When the string "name" is part of a line in the data below, report the whole line.

# # # # #

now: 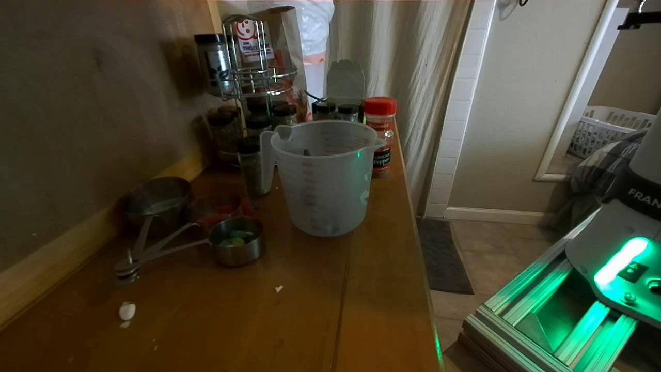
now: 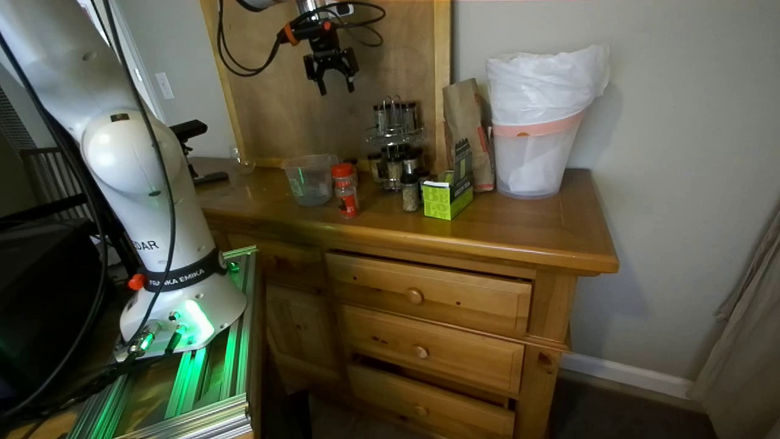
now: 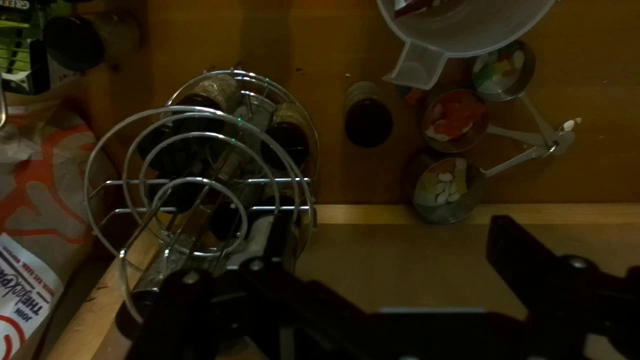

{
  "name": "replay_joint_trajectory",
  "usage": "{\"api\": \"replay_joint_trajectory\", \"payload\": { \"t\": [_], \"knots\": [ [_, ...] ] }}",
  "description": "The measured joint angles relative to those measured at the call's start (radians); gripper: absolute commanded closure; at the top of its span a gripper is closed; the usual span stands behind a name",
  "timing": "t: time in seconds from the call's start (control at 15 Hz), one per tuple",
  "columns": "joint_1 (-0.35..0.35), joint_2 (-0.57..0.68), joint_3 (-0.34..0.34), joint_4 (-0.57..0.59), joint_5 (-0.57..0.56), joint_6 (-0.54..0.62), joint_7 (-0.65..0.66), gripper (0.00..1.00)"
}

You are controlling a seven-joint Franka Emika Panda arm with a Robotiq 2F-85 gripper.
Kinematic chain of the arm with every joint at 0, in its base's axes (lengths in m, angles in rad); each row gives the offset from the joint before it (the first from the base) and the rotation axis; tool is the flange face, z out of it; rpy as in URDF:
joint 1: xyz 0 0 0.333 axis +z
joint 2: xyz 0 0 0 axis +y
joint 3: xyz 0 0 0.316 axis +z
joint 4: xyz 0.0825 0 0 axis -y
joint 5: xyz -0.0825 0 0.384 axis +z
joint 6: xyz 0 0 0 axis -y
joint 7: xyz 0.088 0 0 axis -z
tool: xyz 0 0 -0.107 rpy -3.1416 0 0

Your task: Remove one container from the top part of the seasoning rack and put it on the table

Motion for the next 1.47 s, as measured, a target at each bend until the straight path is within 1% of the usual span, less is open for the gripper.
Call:
{"api": "replay_joint_trajectory", "payload": {
  "t": [0.2, 0.53, 0.6, 0.8, 1.13, 1.47],
  "knots": [
    [-0.001, 0.029, 0.043, 0.012, -0.055, -0.02, 0.11, 0.0],
    [0.0, 0.036, 0.045, 0.013, -0.059, -0.02, 0.119, 0.0],
    [-0.002, 0.037, 0.046, 0.013, -0.059, -0.02, 0.147, 0.0],
    [-0.013, 0.06, 0.046, 0.027, -0.059, -0.016, 0.287, 0.0],
    [-0.039, 0.166, 0.022, 0.118, -0.055, -0.011, 0.345, 0.0],
    [-0.039, 0.265, 0.013, 0.203, -0.073, 0.046, 0.433, 0.0]
  ]
}}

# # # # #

EXERCISE RESULT
  "name": "replay_joint_trajectory",
  "description": "The measured joint angles relative to those measured at the call's start (radians); gripper: absolute commanded closure; at the top of its span a gripper is closed; the usual span stands behind a name",

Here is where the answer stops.